Drop the images. Copy every line below character for character.
::::::
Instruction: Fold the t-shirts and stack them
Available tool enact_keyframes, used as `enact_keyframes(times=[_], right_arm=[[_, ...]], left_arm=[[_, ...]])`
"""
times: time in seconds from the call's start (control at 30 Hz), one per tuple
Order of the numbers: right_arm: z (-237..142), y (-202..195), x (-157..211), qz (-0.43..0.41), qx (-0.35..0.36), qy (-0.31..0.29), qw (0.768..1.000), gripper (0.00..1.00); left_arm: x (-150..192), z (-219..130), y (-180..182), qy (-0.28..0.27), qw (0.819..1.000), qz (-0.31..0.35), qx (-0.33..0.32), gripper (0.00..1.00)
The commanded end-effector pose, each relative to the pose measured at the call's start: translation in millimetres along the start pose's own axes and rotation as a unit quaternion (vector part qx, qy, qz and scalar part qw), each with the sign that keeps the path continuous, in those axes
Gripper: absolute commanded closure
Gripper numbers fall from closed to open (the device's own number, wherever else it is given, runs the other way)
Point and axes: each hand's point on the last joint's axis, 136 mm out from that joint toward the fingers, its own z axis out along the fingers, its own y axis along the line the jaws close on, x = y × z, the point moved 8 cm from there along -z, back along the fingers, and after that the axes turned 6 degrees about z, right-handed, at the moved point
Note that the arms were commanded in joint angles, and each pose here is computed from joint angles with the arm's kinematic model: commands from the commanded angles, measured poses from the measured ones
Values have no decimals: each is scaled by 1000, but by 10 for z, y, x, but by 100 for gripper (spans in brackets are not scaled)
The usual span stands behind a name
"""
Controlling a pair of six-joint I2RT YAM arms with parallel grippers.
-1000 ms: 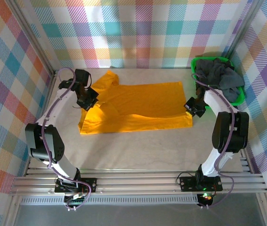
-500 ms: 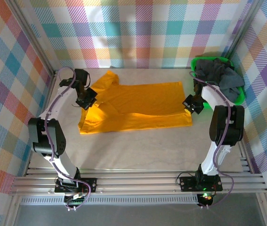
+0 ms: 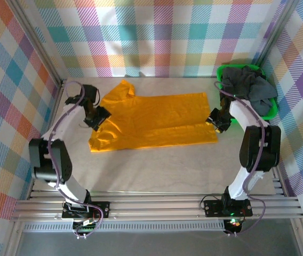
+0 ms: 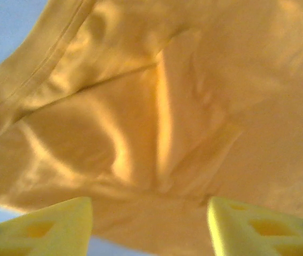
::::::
*Exercise result*
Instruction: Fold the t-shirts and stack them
Available tool enact_keyframes, used as `enact_keyframes(times=[_], right_arm=[[_, ...]], left_arm=[[_, ...]])`
"""
times: time in seconds from the call's start (control at 30 Hz), one per tuple
Order of the numbers: right_arm: z (-237..142), y (-202..195), x (-157..211), qz (-0.43..0.41), qx (-0.35..0.36), qy (-0.31..0.29), qw (0.768..1.000), gripper (0.00..1.00); left_arm: x (-150..192), z (-219..130), y (-180..182), qy (-0.28..0.27), qw (0.819..1.000), qz (-0.31..0.35), qx (-0.33..0.32), gripper (0.00..1.00)
The commanded end-effector pose, each relative to the pose measured at the call's start: translation in millimetres along the start pose's own axes and rotation as a unit quaternion (vector part qx, qy, qz and scalar part qw), each with the sign that keeps the path continuous, in those axes
Gripper: absolute commanded closure
Gripper numbers fall from closed to open (the device's own number, wherever else it is given, runs the other way)
Point and axes: each hand's point on the last joint's axis, 136 mm out from that joint toward the fingers, its own z axis out along the fingers, its own y axis along the line the jaws close on, x = y × z, the point moved 8 cm from there along -z, back along the fingers, and after that the axes turned 6 degrees about z, right-handed, at the moved point
Note that the arms were commanded in joint angles, and each pose here is computed from joint angles with the arm's kinematic model: commands from the commanded angles, measured poses from the measured ones
Values have no decimals: each is scaled by 1000, but by 10 for z, y, x, but by 100 for gripper (spans in brackets are not scaled)
The usual span stands behind a name
"""
Controlling a pair of six-joint I2RT YAM arms with parallel grippers.
-1000 ms: 
-500 ms: 
+0 ms: 
+0 ms: 

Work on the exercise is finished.